> [Data provided]:
──────

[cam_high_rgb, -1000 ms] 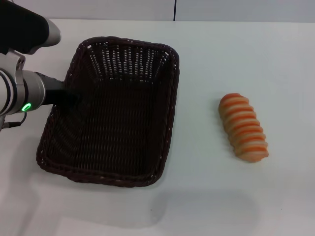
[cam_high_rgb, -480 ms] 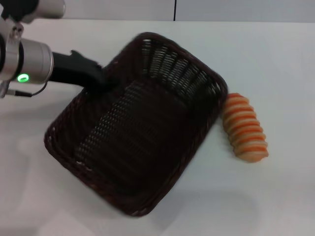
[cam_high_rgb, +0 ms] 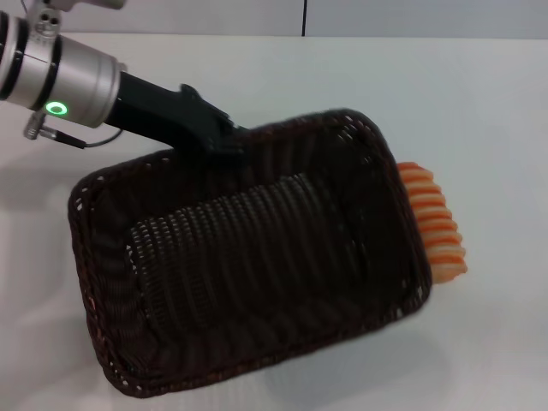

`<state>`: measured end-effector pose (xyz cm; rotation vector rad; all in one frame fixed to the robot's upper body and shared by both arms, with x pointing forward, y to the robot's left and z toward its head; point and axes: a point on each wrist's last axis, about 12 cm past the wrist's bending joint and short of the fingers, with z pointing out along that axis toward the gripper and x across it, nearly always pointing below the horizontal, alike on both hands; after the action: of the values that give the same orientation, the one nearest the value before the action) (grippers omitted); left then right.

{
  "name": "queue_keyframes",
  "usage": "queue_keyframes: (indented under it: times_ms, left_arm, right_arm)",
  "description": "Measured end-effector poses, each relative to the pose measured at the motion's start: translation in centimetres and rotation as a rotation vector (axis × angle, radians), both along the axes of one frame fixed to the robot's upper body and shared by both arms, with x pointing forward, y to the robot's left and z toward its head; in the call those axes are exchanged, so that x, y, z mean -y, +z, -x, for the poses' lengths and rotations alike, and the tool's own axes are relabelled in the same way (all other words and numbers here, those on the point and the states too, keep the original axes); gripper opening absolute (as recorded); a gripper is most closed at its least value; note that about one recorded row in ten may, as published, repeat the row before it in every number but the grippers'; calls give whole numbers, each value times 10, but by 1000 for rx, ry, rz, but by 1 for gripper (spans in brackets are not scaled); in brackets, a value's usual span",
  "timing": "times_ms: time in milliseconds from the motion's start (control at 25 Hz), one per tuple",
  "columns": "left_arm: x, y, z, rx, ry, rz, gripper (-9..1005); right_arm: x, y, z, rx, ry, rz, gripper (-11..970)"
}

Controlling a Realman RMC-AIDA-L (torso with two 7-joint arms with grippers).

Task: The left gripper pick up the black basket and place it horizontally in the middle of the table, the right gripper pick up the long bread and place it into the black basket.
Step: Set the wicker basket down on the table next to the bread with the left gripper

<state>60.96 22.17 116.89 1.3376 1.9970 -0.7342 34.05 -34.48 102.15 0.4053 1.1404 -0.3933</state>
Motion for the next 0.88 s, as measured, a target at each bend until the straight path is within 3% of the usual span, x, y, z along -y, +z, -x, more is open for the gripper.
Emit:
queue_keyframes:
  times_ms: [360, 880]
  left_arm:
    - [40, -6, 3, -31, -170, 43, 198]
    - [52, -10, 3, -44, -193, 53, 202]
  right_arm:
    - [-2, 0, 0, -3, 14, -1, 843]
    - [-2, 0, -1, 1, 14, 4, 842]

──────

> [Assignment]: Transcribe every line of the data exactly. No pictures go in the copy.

> [Solution to the problem]:
[cam_high_rgb, -1000 ms] 
[cam_high_rgb, -480 ms] 
[cam_high_rgb, +0 ms] 

`<state>`: measured end-effector pose (xyz cm; rotation vector rad; all in one frame fixed to the robot's upper body and shared by both arms, with x pointing forward, y to the robot's left and z toward its head; point and axes: a point on each wrist's last axis, about 12 cm past the wrist's bending joint and short of the fingers, with z pointing out along that axis toward the gripper and x across it, nearly always pointing below the horizontal, alike on both hands; after the action: of the values that give the same orientation, the one nearest the value before the action) (grippers omitted); left then right.

{
  "name": "queue_keyframes",
  "usage": "queue_keyframes: (indented under it: times_ms, left_arm, right_arm)",
  "description": "Measured end-effector poses, each relative to the pose measured at the motion's start: translation in centimetres and rotation as a rotation vector (axis × angle, radians), both along the axes of one frame fixed to the robot's upper body and shared by both arms, with x pointing forward, y to the robot's left and z toward its head; in the call those axes are exchanged, so that x, y, z mean -y, +z, -x, for the poses' lengths and rotations alike, and the tool's own axes are relabelled in the same way (all other words and numbers here, those on the point and the states too, keep the original axes); gripper opening absolute (as recorded); a gripper is most closed at its least value; note that about one recorded row in ten may, as published, repeat the row before it in every number but the grippers'; calls give whole numbers, each value times 10, but by 1000 for rx, ry, rz, but by 1 for gripper (spans in brackets are not scaled); in brackets, a value's usual span",
  "timing": "times_ms: time in milliseconds from the motion's start (control at 25 Hz), one per tuple",
  "columns": "left_arm: x, y, z, rx, ry, rz, gripper (-9..1005); right_arm: x, y, z, rx, ry, rz, gripper (-11..970)"
}

Controlling a Realman RMC-AIDA-L (torso with two 7-joint arms with grippers).

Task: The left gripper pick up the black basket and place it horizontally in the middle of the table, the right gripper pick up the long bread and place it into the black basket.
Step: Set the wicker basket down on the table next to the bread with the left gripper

<state>60.96 22.17 116.89 1.3376 1.9970 -0.7342 34.05 -34.48 102.15 0.4053 1.1404 -0.3933</state>
Motion for the next 0.88 s, as measured, a target at each bend until the straight path is within 3% of the usual span, x, y, z along -y, +z, -x, more is open for the gripper.
Emit:
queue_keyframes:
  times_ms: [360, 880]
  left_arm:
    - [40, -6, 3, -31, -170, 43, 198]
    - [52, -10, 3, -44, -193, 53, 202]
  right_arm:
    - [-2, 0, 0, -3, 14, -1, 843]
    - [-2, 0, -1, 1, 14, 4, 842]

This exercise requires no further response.